* _Your task_: The records that follow must be reproduced in full, exactly as written.
++++ Supplied material ++++
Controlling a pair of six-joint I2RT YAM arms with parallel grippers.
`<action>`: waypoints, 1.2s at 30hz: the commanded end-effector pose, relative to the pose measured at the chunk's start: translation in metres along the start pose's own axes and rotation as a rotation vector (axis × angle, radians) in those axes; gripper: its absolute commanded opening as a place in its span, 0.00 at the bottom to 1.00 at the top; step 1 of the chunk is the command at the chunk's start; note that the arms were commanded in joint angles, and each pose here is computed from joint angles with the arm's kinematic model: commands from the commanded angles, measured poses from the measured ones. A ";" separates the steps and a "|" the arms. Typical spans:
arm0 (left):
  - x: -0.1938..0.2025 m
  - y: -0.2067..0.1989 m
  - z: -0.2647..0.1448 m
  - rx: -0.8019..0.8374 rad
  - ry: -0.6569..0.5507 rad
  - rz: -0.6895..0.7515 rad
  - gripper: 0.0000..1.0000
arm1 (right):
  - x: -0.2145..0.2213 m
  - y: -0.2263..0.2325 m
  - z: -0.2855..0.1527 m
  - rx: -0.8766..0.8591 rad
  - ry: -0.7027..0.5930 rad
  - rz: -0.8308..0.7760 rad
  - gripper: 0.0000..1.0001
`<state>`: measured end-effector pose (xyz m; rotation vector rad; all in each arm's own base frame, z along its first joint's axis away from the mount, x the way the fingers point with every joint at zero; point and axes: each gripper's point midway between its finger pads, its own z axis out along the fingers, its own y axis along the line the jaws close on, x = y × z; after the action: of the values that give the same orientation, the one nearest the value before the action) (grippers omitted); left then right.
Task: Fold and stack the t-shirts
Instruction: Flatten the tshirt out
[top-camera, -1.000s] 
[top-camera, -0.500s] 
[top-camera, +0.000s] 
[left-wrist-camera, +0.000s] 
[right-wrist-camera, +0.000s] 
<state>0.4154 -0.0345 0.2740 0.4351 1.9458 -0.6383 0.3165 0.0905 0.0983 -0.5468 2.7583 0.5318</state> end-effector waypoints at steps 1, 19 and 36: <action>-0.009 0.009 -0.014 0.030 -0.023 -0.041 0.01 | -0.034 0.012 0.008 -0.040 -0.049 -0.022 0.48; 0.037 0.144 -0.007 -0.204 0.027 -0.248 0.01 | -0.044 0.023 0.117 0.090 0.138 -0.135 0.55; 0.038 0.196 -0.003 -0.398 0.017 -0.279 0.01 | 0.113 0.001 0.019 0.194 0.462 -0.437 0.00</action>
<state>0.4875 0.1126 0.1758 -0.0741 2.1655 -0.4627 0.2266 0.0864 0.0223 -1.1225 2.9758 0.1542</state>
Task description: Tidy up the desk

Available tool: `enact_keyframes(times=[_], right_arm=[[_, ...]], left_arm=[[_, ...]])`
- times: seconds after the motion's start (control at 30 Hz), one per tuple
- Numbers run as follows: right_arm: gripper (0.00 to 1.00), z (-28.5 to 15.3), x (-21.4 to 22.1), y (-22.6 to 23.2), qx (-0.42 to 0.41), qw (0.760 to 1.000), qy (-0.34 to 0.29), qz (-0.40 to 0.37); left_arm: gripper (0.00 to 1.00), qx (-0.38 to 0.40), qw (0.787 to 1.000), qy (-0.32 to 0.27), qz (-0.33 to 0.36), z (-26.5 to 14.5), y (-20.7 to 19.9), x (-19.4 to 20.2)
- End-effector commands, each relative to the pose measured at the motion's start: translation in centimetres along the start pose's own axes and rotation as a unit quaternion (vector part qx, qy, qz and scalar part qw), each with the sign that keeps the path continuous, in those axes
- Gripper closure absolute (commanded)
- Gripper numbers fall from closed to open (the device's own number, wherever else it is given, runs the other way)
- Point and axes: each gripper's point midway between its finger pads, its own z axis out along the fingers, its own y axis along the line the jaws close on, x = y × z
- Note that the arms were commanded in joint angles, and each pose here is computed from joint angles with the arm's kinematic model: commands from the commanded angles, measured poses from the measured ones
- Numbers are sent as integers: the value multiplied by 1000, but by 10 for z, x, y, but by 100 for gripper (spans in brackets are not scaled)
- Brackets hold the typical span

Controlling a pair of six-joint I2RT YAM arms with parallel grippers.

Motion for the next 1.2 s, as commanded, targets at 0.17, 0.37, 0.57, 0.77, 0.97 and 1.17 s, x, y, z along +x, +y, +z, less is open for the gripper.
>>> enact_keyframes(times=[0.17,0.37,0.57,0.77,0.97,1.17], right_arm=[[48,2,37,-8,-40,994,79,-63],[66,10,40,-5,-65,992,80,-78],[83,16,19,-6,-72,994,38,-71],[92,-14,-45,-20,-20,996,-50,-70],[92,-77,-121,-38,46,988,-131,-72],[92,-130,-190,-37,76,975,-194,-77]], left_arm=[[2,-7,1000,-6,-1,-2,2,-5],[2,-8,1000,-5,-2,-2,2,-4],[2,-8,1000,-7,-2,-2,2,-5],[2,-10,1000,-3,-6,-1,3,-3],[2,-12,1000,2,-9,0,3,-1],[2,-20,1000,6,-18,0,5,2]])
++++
* _Answer space_:
Controlling a pair of six-joint I2RT YAM arms with parallel grippers.
`<action>`: waypoints, 1.2s at 30hz: the commanded end-effector pose, relative to the pose measured at the chunk's start: translation in metres along the start pose's own axes and rotation as a rotation vector (axis × angle, radians) in those axes; gripper: its absolute commanded opening as a place in its span, 0.00 at the bottom to 1.00 at the top; step 1 of the chunk is the command at the chunk's start; note that the arms were commanded in joint angles, and each pose here is computed from joint angles with the arm's kinematic model: commands from the commanded angles, measured poses from the measured ones. A ";" separates the steps and a "|" the arms. Typical spans:
arm0 (left):
  - x: -0.1938..0.2025 m
  - y: -0.2067..0.1989 m
  - z: -0.2647..0.1448 m
  - rx: -0.8019..0.8374 rad
  - ry: -0.6569..0.5507 rad
  - rz: -0.6895..0.7515 rad
  - gripper: 0.0000..1.0000
arm1 (right):
  - x: -0.2145..0.2213 m
  - y: -0.2263..0.2325 m
  - z: -0.2855..0.1527 m
  - rx: -0.8766..0.8591 rad
  - ry: -0.7027..0.5930 rad
  - rz: -0.8308..0.7760 rad
  - gripper: 0.0000..1.0001
`<state>`: measured end-effector pose (xyz m; rotation vector rad; all in each arm's own base frame, z along its first joint's axis away from the mount, x the way the fingers point with every joint at zero; point and axes: each gripper's point midway between its finger pads, its own z axis out along the fingers, its own y axis along the line the jaws close on, x = y × z; after the action: of the values that give the same orientation, the one nearest the value before the action) (grippers omitted); left then right.
Task: Fold and stack the t-shirts
Instruction: Flatten the tshirt out
[top-camera, -1.000s] 
[top-camera, -0.500s] 
[top-camera, +0.000s] 
[left-wrist-camera, +0.000s] 
[right-wrist-camera, +0.000s] 
<state>0.4154 -0.0345 0.2740 0.4351 1.9458 -0.6383 0.3165 0.0905 0.0983 -0.5468 2.7583 0.5318</state> end-effector waypoints at steps 1, 19 and 36: <action>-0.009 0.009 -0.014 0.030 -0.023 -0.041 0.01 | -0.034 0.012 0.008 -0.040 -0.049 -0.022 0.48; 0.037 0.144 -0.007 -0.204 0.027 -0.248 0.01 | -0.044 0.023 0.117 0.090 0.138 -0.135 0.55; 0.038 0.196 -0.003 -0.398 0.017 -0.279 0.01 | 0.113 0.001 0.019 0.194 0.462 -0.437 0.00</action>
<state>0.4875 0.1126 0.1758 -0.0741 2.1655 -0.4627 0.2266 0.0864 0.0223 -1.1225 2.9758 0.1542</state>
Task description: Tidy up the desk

Available tool: `enact_keyframes(times=[_], right_arm=[[_, ...]], left_arm=[[_, ...]])`
- times: seconds after the motion's start (control at 30 Hz), one per tuple
- Numbers run as follows: right_arm: gripper (0.00 to 1.00), z (-28.5 to 15.3), x (-21.4 to 22.1), y (-22.6 to 23.2), qx (-0.42 to 0.41), qw (0.760 to 1.000), qy (-0.34 to 0.29), qz (-0.40 to 0.37); left_arm: gripper (0.00 to 1.00), qx (-0.38 to 0.40), qw (0.787 to 1.000), qy (-0.32 to 0.27), qz (-0.33 to 0.36), z (-26.5 to 14.5), y (-20.7 to 19.9), x (-19.4 to 20.2)
- End-effector commands, each relative to the pose measured at the motion's start: translation in centimetres along the start pose's own axes and rotation as a unit quaternion (vector part qx, qy, qz and scalar part qw), each with the sign that keeps the path continuous, in those axes
- Gripper closure absolute (commanded)
- Gripper numbers fall from closed to open (the device's own number, wherever else it is given, runs the other way)
- Point and axes: each gripper's point midway between its finger pads, its own z axis out along the fingers, its own y axis along the line the jaws close on, x = y × z
- Note that the arms were commanded in joint angles, and each pose here is computed from joint angles with the arm's kinematic model: commands from the commanded angles, measured poses from the measured ones
- Numbers are sent as integers: the value multiplied by 1000, but by 10 for z, x, y, but by 100 for gripper (spans in brackets are not scaled)
- Brackets hold the typical span

Controlling a pair of six-joint I2RT YAM arms with parallel grippers.

Motion for the next 1.2 s, as commanded, targets at 0.17, 0.37, 0.57, 0.77, 0.97 and 1.17 s, x, y, z along +x, +y, +z, less is open for the gripper.
>>> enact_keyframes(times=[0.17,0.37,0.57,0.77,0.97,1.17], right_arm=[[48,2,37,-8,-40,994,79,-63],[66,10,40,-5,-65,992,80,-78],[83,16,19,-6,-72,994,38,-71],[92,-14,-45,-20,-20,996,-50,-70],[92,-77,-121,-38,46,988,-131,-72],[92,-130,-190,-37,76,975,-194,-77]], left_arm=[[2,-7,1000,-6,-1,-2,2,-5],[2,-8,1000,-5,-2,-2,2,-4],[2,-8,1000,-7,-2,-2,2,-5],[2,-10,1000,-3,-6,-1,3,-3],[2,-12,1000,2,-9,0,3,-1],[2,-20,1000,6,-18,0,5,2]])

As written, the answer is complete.